Rue Boulegon, j’ai déjà noté que Cézanne s’était plaint des reflets rouges d’une cheminée voisine. Voici qu’à l’atelier du chemin des Lauves, il tombe sur des reflets verts, projetés par les oliviers et les figuiers! A son ami, M. Rougier, serrurier d’art (à qui l’on doit maintes belles œuvres dans toute la Provence), et qui l’accompagne ce jour-là, il montre ses mains: «Vous voyez! s’écrie-t-il. Là! ces reflets verts!» et, tout de suite, il enrage, il se traite d’imbécile et parle de repartir pour Paris. On le calme enfin, en lui disant qu’on enlèvera les arbres.
Dans cet atelier, chaque fois que le temps sera inclément Cézanne, désormais, viendra travailler. Et, comme partout, il encombrera bientôt cet atelier de photographies, de couleurs, de cartons, de feuilles à dessin, de fruits qui se dessècheront ou pourriront, de fleurs qui se faneront, d’étoffes dont le tas grossira de jour en jour.
Il y aura partout des œuvres commencées, des aquarelles qui infligeront de redoutables hernies à de pacifiques cartons; et, sans répit, Cézanne aggravera ce désordre de choses, ne permettant à personne, d’ailleurs, d’y apporter un changement.
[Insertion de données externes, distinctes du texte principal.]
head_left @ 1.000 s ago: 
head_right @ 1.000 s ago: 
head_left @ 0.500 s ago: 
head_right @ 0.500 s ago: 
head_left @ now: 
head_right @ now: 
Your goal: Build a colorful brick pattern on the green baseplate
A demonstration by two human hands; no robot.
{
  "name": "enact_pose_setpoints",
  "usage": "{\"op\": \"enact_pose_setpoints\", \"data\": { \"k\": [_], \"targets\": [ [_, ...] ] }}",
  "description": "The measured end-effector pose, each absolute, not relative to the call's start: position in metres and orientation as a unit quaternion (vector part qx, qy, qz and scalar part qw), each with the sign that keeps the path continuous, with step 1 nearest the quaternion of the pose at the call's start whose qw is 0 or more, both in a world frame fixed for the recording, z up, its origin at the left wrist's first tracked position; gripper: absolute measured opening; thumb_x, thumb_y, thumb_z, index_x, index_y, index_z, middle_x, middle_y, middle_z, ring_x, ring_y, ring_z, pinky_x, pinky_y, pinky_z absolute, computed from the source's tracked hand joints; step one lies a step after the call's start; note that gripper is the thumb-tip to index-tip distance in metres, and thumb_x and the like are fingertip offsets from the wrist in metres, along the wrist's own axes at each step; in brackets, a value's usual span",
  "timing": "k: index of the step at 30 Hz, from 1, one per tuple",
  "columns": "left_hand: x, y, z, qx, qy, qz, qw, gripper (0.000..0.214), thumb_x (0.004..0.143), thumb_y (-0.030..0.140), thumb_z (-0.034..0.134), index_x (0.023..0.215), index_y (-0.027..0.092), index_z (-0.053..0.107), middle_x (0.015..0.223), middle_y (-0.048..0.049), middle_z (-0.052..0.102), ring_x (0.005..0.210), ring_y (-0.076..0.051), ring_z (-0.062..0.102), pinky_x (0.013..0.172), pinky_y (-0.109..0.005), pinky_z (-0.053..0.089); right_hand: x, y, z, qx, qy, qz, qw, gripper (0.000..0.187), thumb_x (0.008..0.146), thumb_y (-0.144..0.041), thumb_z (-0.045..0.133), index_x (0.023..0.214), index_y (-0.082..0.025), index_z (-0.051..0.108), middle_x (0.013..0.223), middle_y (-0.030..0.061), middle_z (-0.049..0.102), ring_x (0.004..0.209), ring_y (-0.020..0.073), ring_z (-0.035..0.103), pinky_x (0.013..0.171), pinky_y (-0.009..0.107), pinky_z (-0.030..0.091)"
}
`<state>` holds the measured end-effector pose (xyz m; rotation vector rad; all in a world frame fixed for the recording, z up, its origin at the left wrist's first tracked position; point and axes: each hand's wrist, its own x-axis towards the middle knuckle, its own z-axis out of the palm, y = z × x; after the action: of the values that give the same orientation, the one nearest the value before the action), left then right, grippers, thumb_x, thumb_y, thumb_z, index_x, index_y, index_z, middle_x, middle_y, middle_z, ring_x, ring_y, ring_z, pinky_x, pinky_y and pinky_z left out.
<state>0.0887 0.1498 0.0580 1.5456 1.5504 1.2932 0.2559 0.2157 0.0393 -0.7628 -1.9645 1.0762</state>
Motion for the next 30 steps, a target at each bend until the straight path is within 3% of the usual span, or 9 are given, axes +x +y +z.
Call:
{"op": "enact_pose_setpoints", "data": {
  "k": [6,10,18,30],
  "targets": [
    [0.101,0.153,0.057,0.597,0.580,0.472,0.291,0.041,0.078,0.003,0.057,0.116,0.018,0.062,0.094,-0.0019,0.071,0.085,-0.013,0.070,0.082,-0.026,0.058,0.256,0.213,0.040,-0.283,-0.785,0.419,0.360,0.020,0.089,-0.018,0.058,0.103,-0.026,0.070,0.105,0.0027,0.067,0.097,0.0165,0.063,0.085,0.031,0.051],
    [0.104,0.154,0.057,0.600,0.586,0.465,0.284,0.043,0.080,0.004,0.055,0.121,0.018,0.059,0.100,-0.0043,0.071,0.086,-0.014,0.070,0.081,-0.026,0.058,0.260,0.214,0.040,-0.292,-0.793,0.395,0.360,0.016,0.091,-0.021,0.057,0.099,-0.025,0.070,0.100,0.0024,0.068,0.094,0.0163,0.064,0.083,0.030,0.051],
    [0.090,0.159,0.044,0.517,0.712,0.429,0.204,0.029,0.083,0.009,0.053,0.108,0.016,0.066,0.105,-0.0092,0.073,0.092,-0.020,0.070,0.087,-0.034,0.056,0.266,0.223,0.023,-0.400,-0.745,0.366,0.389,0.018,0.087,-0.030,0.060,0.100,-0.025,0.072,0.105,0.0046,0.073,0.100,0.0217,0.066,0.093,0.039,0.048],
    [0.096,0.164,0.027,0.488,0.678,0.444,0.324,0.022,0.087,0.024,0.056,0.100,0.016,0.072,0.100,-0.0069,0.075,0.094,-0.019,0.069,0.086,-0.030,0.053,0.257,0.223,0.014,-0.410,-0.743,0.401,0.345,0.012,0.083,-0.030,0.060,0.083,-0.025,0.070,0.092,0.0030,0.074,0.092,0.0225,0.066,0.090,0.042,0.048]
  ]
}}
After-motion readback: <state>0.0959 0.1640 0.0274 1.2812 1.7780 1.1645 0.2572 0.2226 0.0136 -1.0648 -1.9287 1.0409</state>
Par un jour de novembre de l’année 1914, j’ai voulu revoir cet ancien atelier de Cézanne. Logis maintenant clos et abandonné. De longanimes et lourds R. A. T. vinrent me dévisager, puis ils repartirent. Toujours la patriotique flamme de ce terrible Midi!
Du chemin des Lauves, près de l’atelier de Cézanne, Aix luisait sous un ciel bleu et chaud,—on eût dit d’été. Des toits, des pins et des arbres rouillés. On voyait, construit à la manière de Cézanne, tout un ensemble: la tour de la Cathédrale, le clocher de Saint-Jean de Malte; puis, des envols de fumées, la montagne de Notre-Dame des Anges, le Mont-Aiguet, et les collines de Septèmes et celles de Simiane et de Gardanne.
Tout cela chantait, comme un beau paysage, dans l’or des platanes, dans le vert lourd des sapins. Aix était descendu de la Montagne, vers la rivière Arc. Au temps de Marius, Aix se tenait là-haut, nid d’aigles qui saignèrent les Teutons dans la plaine de la Montagne virginale, la Sainte-Victoire.
Puis j’ai considéré encore la bastide de Cézanne. Les volets gris étaient clos; le crépi était jaune sale. Les tuiles avaient une couleur d’ocre rouge; et la large baie de l’atelier gardait toujours son grillage, utile défense contre les pierres des gamins aixois.
Dans le jardin qui descend jusqu’au canal, il y a des oliviers, des amandiers, des ronces, des pommiers et des cerisiers qui poussent maintenant à l’abandon. Je regarde plus attentivement la porte d’entrée, une porte charretière; c’est par là que passait Cézanne, un haut peintre que l’on disait déséquilibré, et qui avait l’air, en effet, d’un de ces vieux vagabonds que rejettent les maisons centrales, aux approches de l’été.